2020-09-09T19:36:38.785Z


For several weeks, the country has been the scene of a mobilization of Liberian women in the face of rape, but also of protests against the inaction blamed on the government and the president.


President George Weah has called for toughening Liberia's laws in the face of the upsurge in rape, which he describes as an "

epidemic

" during the first national conference on the issue on Tuesday 8 and Wednesday 9 September.

Read also: Liberia: at least 26 students killed in the fire of a Koranic school

The two-day conference, opened Tuesday by the head of state of Liberia, continued on Wednesday in the presence of her predecessor, Ms. Ellen Jonhson Sirleaf, representatives of women's organizations, the UN and traditional leaders.

"

Improving and tightening existing laws and policies to prevent and combat sexual violence will reduce the frequency of rape

" and other gender-related ills, Weah said at the opening of the conference. Tuesday.

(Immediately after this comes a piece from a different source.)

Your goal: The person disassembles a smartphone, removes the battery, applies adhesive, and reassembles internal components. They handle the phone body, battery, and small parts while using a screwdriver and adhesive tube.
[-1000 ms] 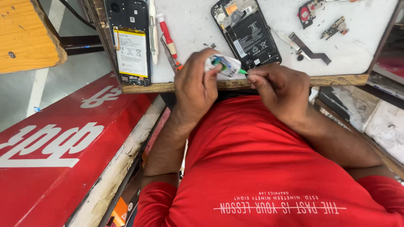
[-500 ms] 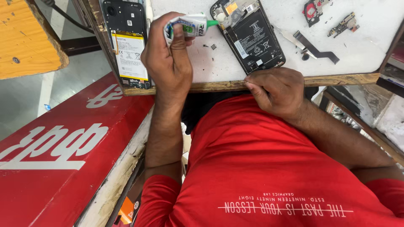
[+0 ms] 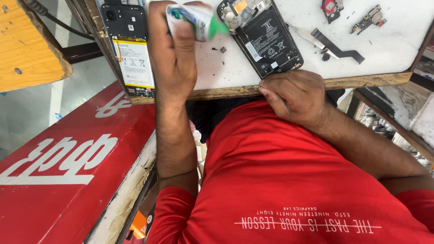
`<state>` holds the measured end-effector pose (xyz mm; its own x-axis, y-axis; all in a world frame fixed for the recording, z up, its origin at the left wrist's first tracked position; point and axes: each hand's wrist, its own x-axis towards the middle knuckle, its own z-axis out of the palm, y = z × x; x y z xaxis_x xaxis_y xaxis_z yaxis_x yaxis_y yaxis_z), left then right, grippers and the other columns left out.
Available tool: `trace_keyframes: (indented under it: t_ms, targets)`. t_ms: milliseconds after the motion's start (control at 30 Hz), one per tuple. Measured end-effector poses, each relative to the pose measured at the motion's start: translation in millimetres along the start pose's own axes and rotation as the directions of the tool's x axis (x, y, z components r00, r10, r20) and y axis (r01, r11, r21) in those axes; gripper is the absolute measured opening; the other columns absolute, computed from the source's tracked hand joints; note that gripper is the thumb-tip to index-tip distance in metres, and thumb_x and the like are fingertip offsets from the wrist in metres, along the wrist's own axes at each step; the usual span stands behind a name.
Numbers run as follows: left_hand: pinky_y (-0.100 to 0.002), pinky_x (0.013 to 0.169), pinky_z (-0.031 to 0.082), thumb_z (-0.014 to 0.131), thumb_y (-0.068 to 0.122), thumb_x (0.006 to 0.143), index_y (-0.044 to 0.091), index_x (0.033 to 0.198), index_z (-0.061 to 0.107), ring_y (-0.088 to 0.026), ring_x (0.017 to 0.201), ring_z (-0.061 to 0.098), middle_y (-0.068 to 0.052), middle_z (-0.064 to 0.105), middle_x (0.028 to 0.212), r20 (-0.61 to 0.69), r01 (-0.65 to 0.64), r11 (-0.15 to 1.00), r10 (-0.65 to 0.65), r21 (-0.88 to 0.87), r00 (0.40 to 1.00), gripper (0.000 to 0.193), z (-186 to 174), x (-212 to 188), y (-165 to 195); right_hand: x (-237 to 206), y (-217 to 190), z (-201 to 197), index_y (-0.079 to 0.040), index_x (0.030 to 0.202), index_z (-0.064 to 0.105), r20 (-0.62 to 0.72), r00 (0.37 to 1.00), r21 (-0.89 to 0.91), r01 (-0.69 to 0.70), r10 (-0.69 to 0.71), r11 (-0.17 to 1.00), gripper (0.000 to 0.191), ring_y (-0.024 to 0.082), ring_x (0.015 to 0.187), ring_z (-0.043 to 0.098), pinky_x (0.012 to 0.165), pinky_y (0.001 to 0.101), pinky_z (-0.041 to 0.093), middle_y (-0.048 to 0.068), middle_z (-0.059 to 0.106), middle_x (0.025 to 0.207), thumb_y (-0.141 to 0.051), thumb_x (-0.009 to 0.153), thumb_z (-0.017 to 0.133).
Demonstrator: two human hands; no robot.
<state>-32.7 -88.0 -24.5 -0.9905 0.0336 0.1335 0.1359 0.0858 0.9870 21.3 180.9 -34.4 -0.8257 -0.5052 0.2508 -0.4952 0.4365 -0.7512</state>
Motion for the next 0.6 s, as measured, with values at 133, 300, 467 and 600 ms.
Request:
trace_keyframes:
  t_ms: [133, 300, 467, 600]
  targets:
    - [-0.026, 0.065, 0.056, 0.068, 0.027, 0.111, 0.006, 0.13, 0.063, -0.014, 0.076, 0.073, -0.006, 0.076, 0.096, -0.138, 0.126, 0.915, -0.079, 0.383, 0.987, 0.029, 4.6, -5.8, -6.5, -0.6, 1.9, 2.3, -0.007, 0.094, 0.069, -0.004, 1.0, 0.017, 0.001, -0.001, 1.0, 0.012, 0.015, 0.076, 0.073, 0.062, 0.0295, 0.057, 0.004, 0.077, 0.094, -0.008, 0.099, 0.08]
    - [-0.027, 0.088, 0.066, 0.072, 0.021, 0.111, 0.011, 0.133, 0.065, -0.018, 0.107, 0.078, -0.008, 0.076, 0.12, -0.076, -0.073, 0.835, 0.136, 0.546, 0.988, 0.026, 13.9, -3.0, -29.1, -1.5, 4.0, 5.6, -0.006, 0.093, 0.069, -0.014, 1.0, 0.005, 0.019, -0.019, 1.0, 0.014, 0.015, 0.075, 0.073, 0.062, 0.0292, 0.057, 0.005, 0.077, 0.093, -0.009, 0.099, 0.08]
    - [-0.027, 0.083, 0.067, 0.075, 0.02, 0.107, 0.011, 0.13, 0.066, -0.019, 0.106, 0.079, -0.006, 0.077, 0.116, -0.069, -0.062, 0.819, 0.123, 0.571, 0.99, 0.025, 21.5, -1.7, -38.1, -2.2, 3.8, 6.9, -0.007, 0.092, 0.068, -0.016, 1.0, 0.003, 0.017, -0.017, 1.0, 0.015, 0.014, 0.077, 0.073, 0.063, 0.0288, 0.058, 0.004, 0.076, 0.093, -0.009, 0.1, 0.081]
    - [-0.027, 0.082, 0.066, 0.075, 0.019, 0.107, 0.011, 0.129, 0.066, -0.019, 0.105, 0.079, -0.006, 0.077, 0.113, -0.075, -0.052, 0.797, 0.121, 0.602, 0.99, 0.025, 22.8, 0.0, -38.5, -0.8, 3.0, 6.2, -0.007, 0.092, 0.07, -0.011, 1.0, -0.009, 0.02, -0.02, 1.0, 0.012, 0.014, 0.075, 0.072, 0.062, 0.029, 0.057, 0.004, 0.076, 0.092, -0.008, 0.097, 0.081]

He called on participants to “

seek best practices

” to “

end rape and other forms of sexual and gender-based violence

”, in the country which is facing

an

alarming upsurge

” of cases.

Liberia suffers "

a rape epidemic alongside the coronavirus pandemic

, ”he said.

For several weeks, the country has been the scene of a mobilization of Liberian women in the face of rape, but also of protests against the inaction blamed on the government and the president.

We recorded more than 600 cases of rape between June and August,

” Margaret Taylor, director of the NGO Women Empowerment Network, working for women's rights and emancipation, said at the end of August.

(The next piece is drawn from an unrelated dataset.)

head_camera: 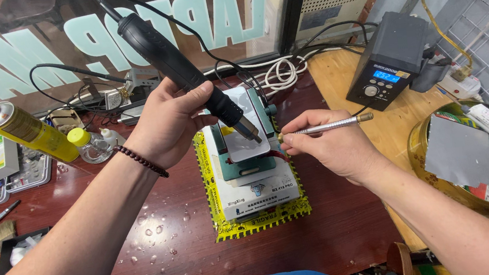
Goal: The person holds a hot air gun over a phone clamped in a repair fixture, heating the screen while working a thin pry tool along the edge of the display. They continue heating and prying around the phone to separate the screen from the body.
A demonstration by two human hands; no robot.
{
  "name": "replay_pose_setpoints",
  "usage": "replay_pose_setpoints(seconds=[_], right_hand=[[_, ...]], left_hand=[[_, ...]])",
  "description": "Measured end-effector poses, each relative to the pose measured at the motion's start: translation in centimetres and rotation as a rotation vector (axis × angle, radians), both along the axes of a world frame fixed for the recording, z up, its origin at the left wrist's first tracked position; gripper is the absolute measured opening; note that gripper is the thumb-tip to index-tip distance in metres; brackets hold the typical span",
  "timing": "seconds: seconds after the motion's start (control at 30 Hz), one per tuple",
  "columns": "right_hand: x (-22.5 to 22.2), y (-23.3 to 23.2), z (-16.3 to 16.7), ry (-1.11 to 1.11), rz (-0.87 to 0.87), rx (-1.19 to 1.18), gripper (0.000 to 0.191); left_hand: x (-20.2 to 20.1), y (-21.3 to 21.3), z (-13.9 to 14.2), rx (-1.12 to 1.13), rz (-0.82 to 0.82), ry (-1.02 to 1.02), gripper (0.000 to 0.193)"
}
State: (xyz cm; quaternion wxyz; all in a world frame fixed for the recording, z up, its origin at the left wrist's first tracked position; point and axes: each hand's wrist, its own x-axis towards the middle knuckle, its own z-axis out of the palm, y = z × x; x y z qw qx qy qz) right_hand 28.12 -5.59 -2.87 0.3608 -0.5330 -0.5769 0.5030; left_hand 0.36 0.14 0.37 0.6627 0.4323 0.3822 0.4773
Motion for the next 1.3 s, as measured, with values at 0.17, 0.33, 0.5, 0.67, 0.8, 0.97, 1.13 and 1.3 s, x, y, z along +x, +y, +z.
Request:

In May, it was between 80 and 100 cases, she said during a rally marking the beginning of three days of mobilization in Monrovia and other cities of the country.

The frequency of rape in this poor West African country, plagued by wars and the Ebola virus during its recent history, is a long-standing concern.

A 2016 United Nations report listed 803 cases of rape the previous year across a country of four and a half million people, and denounced the lack of sanctions against the perpetrators, adult men known to their victims in the large majority.

The United Nations attributed this figure in part to "

the legacy of impunity left by 14 years of civil war

" from 1989 to 2003, which left 250,000 dead and during which rape served as a weapon of war.